The skill of climate models partly relies on their ability to represent land–atmosphere feedbacks in a realistic manner, through the coupling with a land surface model. However, these models often suffer from insufficient or erroneous information on soil hydraulic parameters. In this study, the land–atmosphere model WRF-Hydro driven with ERA5 reanalysis is employed to reproduce the regional climate over Central Europe with a horizontal resolution of 4 km, for the period 2017-2020 during which cosmic-ray neutron sensor (CRNS) soil moisture is available at three Terrestrial Environmental Observatories. The soil hydraulic parameter datasets referred to as SoilGrids and EU-SoilHydroGrids, together with Campbell and van Genuchten–Mualem retention curve equations, are used to assess the role of infiltration on modeled land–atmosphere feedbacks. After calibration of the percolation parameter to better capture observed discharge amounts in the observatories, it is found that WRF-Hydro with Campbell and SoilGrids gives the lowest mean temperature and mean precipitation differences compared to the E-OBS product from European Climate Assessment & Dataset, by reducing soil moisture in the rootzone, increasing temperature, and decreasing precipitation through a positive soil moisture–precipitation feedback process.

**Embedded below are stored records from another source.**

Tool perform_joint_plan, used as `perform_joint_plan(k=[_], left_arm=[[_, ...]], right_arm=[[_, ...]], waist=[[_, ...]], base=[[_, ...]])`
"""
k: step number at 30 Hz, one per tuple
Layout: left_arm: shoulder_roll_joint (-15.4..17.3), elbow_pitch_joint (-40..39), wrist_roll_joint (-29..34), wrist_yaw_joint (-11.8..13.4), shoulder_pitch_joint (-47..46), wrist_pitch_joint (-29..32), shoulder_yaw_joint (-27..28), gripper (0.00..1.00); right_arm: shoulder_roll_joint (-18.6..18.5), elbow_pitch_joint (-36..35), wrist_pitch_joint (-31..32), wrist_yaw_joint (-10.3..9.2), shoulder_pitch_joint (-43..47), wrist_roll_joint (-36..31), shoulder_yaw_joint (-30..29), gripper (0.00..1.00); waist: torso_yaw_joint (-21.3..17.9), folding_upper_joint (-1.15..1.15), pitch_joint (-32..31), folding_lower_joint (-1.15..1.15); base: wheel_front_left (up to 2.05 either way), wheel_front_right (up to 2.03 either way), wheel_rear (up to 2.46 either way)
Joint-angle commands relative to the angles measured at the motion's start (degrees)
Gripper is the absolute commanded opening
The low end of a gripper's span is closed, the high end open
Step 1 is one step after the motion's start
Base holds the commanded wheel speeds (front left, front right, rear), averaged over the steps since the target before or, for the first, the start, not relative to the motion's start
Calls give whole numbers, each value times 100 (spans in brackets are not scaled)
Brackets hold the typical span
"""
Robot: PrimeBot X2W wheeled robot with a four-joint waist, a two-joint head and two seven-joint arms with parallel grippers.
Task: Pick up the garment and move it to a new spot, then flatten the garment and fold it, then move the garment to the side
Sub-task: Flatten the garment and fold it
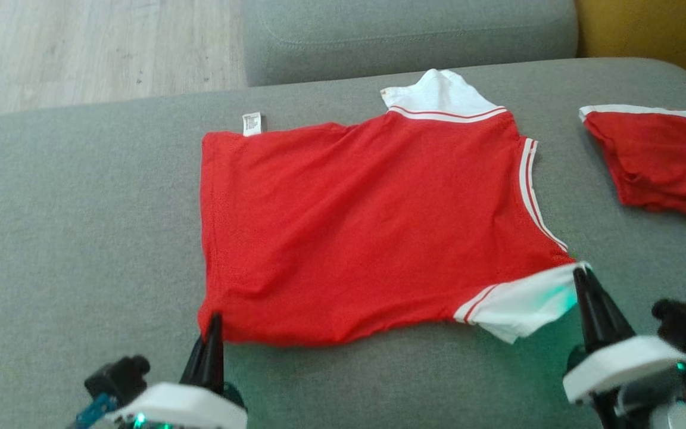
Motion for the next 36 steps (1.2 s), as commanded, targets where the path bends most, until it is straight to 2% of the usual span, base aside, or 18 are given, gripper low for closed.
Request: perform_joint_plan(k=[1,6,17,30,31,32,33,34,35,36], left_arm=[[-54,-96,-78,-60,-429,-40,275,0],[-335,164,-324,-98,-952,-111,515,0],[-575,1018,-167,-103,-2032,-160,526,0],[-602,1533,42,-220,-2533,-121,330,0],[-602,1537,54,-223,-2538,-132,321,29],[-602,1537,65,-226,-2538,-140,311,44],[-597,1533,79,-227,-2533,-146,297,90],[-592,1520,89,-231,-2525,-153,286,100],[-588,1503,95,-235,-2516,-160,279,100],[-568,1459,120,-221,-2484,-190,273,100]], right_arm=[[-46,-98,-100,-4,-453,61,110,0],[-46,459,-148,-4,-1281,101,72,0],[-46,2259,-492,-4,-3244,-297,-128,0],[-46,3717,-748,-4,-4158,-428,-68,0],[-46,3838,-776,-4,-4257,-434,-60,0],[-46,3964,-802,-4,-4360,-454,-56,0],[-46,4097,-828,-4,-4467,-484,-59,0],[-46,4229,-857,-4,-4578,-518,-59,0],[-46,4361,-890,-4,-4686,-542,-55,0],[-46,4593,-1007,-4,-4892,-615,-38,90]], waist=[[21,0,61,0],[32,0,284,0],[93,0,827,0],[165,0,1082,0],[166,0,1104,0],[168,0,1119,0],[172,0,1133,0],[177,0,1145,0],[183,0,1156,0],[200,0,1172,0]], base=[[0,0,0],[0,0,0],[0,0,0],[0,0,0],[0,0,0],[0,0,0],[0,0,0],[0,0,0],[0,0,0],[0,0,0]])
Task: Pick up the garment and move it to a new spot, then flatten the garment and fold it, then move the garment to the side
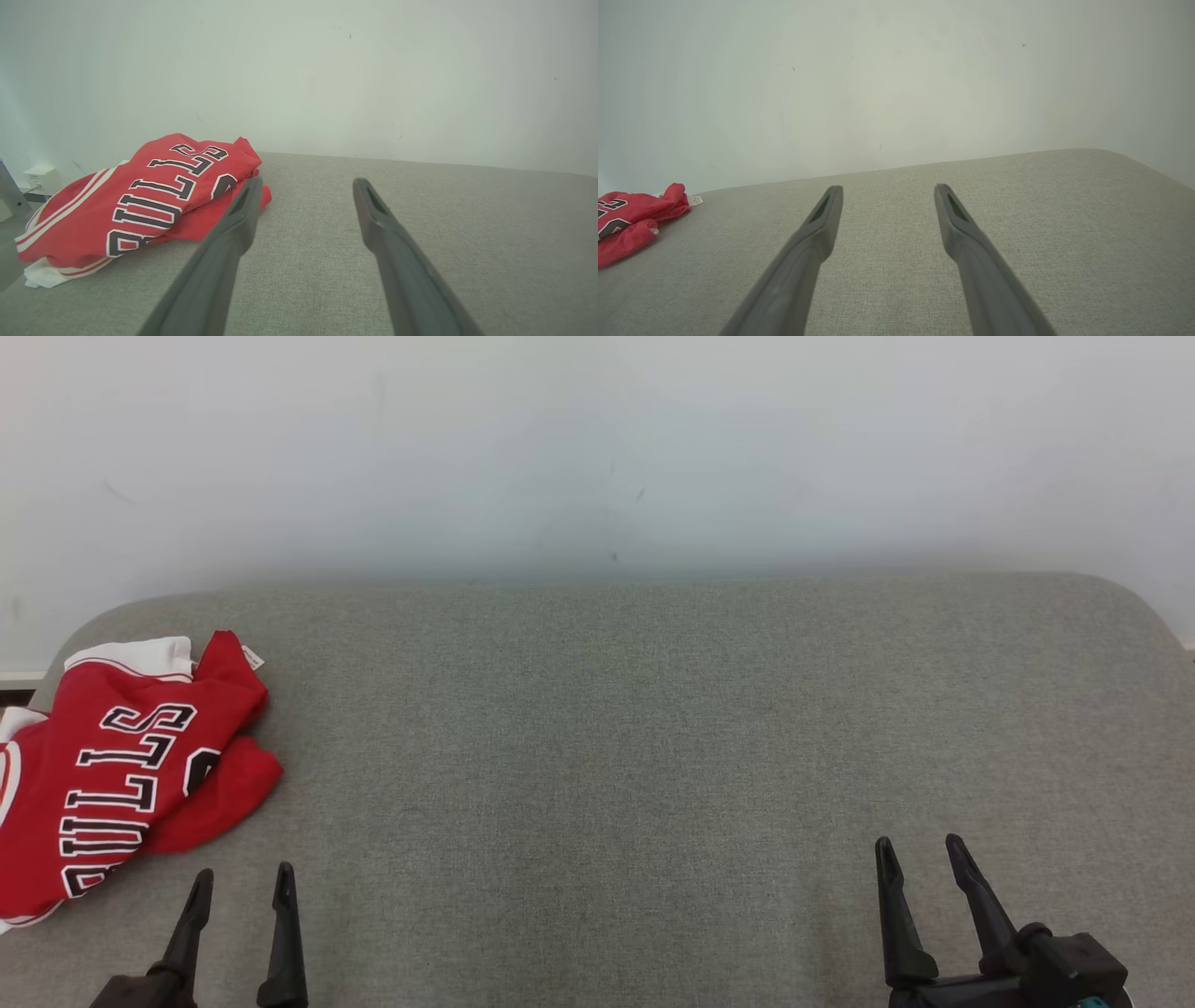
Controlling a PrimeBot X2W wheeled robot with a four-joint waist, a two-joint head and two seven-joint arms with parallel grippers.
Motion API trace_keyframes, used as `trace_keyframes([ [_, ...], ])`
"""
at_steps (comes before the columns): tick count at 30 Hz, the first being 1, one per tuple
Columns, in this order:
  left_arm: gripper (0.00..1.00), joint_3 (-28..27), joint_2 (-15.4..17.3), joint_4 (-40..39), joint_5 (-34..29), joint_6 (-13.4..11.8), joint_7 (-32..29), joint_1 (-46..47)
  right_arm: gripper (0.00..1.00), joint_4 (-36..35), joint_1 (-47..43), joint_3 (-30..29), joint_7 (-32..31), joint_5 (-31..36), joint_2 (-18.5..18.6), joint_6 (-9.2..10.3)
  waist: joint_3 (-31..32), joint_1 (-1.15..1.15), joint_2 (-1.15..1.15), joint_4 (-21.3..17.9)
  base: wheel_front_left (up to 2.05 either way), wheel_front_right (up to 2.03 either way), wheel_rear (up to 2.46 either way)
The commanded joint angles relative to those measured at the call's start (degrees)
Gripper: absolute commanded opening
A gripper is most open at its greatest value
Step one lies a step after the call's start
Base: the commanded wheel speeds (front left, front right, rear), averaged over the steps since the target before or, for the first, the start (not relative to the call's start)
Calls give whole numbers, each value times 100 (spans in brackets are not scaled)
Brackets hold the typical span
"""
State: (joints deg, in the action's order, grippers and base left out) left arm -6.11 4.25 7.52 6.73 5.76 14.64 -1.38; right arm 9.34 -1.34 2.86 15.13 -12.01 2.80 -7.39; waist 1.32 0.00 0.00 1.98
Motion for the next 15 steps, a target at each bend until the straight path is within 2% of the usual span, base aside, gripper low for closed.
trace_keyframes([
  [1,100,-15,52,-25,0,-45,-25,4,100,23,-23,13,4,-31,15,-19,-1,0,0,4,0,0,0],
  [15,100,49,113,-228,43,-144,-276,-33,100,79,-4,37,-71,5,15,-19,-2,0,0,15,0,0,0],
])
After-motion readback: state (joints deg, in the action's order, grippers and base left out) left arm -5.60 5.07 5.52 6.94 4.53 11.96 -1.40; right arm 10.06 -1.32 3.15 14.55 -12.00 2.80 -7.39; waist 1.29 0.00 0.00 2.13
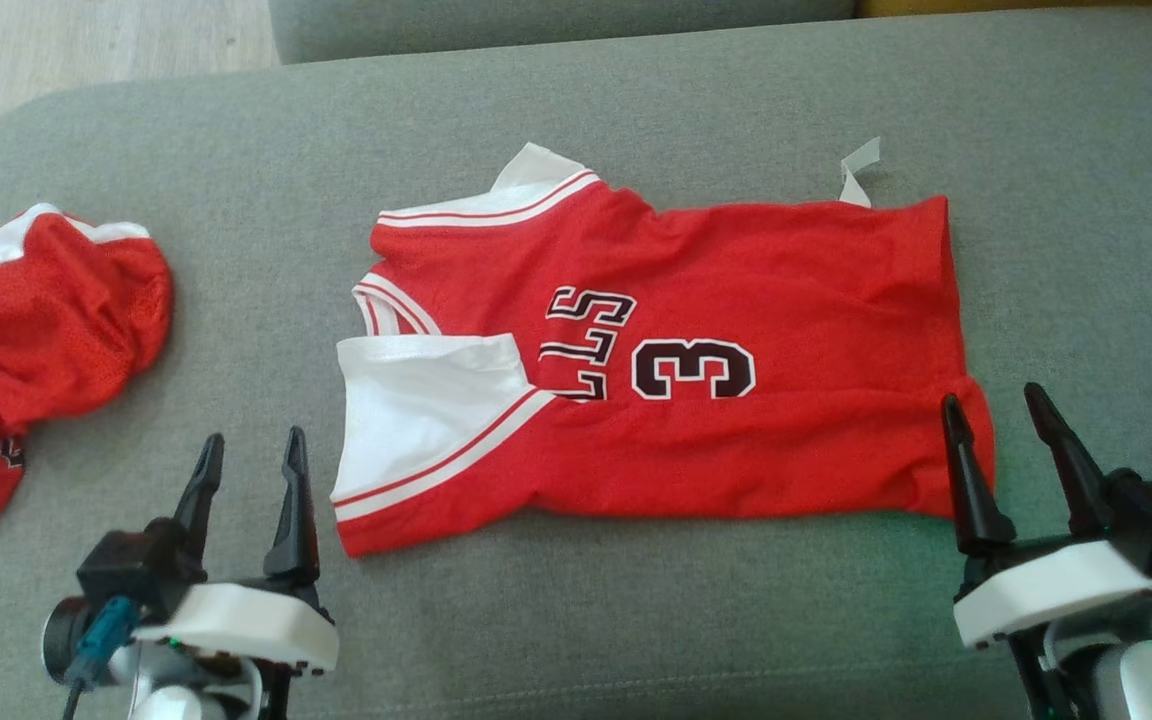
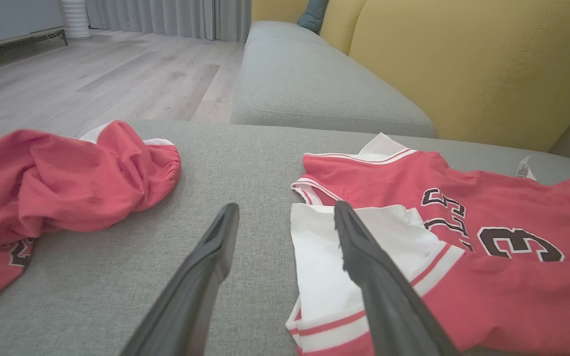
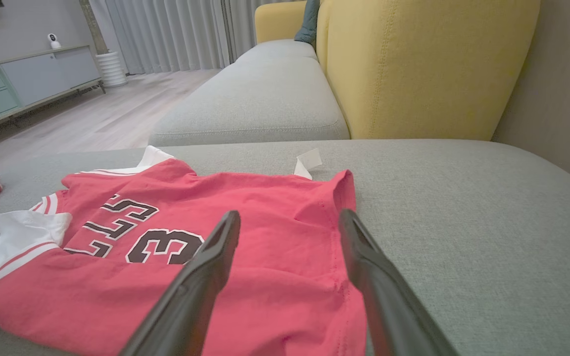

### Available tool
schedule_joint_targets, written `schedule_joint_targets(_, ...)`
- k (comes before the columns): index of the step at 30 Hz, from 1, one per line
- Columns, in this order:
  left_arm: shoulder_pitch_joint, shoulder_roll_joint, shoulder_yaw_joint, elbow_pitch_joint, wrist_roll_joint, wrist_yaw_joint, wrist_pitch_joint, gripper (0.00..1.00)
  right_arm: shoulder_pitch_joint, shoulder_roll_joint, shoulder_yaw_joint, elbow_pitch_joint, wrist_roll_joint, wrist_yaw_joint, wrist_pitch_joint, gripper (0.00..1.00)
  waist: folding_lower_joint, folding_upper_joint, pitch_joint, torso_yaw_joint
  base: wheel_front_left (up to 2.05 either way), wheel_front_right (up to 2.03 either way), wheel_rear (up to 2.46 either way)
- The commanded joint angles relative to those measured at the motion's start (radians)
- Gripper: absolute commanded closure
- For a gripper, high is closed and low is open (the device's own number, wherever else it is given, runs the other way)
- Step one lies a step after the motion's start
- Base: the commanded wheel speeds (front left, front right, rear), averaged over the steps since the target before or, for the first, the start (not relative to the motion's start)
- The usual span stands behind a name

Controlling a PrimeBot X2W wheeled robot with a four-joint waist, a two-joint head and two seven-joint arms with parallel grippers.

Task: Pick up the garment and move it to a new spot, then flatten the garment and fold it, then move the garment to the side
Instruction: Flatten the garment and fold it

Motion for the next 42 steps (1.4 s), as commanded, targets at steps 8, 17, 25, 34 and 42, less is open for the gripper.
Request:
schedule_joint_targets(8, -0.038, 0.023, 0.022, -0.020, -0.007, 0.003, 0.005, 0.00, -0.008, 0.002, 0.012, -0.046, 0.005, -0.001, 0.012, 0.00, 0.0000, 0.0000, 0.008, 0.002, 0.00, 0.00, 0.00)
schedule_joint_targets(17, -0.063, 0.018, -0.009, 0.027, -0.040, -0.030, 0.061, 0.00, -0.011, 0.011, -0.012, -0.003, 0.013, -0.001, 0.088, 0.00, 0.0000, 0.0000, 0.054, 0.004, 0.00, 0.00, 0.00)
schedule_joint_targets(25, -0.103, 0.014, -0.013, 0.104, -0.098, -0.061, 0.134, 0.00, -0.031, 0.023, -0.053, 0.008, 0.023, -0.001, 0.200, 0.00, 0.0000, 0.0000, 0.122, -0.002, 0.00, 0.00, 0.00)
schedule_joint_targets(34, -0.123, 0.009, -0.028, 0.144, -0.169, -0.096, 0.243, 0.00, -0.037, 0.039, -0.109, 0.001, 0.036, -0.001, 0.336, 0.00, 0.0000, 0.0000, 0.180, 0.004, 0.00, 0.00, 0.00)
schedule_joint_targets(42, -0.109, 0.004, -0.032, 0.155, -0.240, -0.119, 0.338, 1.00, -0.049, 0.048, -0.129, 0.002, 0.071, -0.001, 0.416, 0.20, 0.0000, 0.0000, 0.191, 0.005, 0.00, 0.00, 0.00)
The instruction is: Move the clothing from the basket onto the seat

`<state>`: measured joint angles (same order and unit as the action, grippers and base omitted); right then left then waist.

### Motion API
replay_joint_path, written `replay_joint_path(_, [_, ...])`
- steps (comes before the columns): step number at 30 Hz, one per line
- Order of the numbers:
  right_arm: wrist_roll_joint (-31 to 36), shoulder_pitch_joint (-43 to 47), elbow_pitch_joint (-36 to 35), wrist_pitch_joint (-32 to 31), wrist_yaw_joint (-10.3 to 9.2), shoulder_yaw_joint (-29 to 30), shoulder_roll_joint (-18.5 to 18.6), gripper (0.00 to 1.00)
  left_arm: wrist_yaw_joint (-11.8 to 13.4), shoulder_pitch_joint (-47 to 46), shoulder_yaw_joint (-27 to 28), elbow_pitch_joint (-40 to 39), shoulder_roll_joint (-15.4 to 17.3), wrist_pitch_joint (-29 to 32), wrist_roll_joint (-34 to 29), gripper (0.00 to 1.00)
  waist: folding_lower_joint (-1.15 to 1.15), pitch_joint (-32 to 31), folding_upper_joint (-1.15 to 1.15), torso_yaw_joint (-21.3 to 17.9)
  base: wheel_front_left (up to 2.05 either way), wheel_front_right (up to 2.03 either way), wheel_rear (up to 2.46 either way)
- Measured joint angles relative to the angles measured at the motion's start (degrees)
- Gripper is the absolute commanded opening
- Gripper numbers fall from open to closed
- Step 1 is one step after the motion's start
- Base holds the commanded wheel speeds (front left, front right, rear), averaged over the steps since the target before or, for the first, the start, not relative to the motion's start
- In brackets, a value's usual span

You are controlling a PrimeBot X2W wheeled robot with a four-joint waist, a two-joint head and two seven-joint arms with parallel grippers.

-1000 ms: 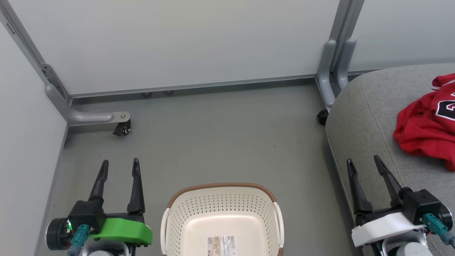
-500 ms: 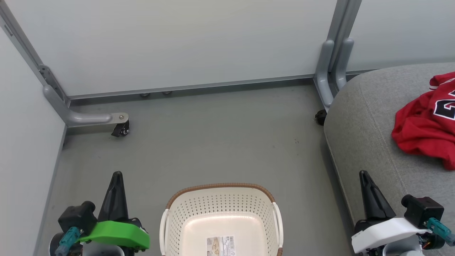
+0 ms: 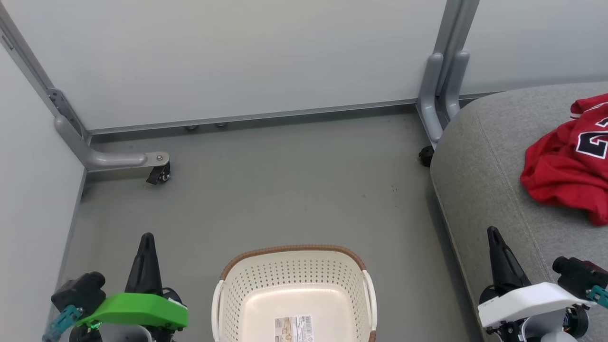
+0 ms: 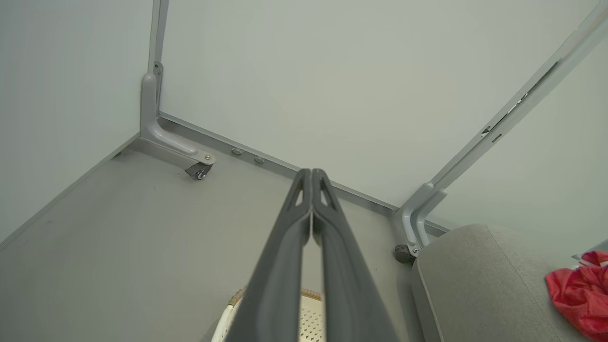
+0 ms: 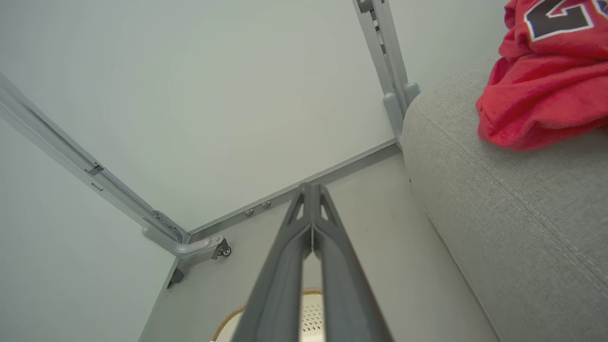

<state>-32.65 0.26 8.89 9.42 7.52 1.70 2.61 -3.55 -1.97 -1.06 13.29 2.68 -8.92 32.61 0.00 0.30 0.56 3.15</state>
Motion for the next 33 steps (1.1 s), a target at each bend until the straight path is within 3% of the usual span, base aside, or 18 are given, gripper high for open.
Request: replay_joint_path(33, [-25.76,-2.55,2.16,-6.46,0.0,1.56,0.35,0.0,-1.57,-1.36,3.18,0.26,0.0,6.61,25.21,0.0,0.0,-0.04,0.0,-1.01,0.0,0.0,0.0])
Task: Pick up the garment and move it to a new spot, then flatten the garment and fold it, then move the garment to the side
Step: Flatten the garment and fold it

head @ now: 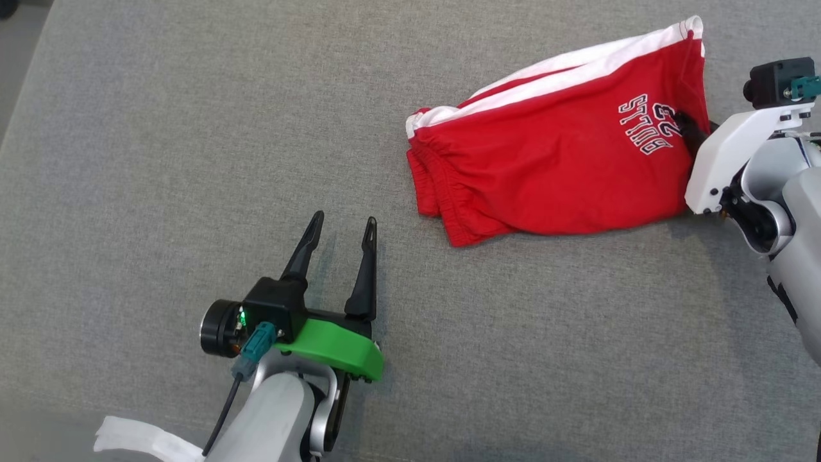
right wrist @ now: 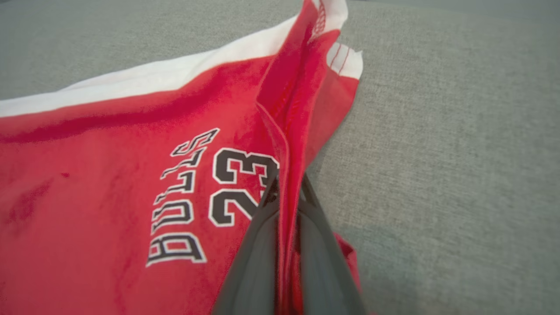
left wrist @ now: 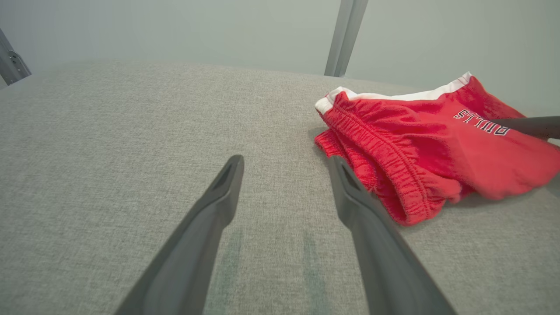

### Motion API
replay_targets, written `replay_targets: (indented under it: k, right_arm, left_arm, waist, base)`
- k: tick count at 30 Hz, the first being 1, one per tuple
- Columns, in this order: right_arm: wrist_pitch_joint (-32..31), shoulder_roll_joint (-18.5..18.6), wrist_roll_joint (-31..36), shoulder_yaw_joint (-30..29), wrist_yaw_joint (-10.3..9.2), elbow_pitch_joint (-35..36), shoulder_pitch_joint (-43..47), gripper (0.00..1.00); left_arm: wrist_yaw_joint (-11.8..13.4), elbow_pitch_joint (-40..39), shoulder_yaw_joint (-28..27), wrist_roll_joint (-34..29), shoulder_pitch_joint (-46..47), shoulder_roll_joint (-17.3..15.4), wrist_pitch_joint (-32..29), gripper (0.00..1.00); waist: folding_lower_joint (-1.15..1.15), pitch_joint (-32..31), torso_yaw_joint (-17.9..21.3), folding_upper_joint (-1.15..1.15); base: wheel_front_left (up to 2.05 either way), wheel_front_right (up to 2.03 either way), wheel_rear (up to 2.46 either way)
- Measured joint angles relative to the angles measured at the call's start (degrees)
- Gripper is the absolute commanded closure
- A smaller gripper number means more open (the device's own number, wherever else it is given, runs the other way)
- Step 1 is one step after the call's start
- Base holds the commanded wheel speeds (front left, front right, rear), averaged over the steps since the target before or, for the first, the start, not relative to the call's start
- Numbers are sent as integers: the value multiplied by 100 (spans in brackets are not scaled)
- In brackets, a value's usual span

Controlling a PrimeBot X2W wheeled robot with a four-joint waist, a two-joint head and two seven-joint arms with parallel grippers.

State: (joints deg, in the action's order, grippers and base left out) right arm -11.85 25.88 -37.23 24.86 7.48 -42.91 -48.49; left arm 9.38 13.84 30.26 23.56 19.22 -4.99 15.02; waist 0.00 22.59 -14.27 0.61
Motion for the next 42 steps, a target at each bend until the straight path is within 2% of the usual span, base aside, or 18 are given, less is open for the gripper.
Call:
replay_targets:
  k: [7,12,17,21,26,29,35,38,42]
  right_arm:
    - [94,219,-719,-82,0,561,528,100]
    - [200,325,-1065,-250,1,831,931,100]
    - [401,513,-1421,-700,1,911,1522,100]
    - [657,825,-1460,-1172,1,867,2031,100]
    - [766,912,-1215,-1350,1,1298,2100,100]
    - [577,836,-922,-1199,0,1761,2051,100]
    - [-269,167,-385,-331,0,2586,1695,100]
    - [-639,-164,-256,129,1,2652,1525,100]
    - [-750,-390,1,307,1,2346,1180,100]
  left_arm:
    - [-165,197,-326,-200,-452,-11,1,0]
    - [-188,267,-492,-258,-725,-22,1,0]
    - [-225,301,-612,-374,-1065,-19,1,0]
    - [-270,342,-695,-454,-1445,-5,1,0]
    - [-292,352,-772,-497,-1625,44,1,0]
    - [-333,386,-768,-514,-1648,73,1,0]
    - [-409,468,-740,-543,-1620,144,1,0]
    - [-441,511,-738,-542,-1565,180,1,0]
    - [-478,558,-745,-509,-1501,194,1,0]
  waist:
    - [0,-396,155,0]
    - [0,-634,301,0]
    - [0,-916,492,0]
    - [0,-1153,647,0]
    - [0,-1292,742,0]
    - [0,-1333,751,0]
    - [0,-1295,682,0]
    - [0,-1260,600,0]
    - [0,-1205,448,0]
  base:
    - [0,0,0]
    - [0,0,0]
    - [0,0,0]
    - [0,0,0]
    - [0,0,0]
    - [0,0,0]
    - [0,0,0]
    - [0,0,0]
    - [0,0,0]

WRF-Hydro with van Genuchten–Mualem and EU-SoilHydroGrids best reproduces CRNS soil moisture daily variations, despite enhanced positive biases that generate a larger proportion of convective precipitation favored over wet soils and spurious discharge peaks. The question remains open whether an infiltration modeling option that better captures CRNS soil moisture dynamics can also lead to a clear improvement of the simulated climate.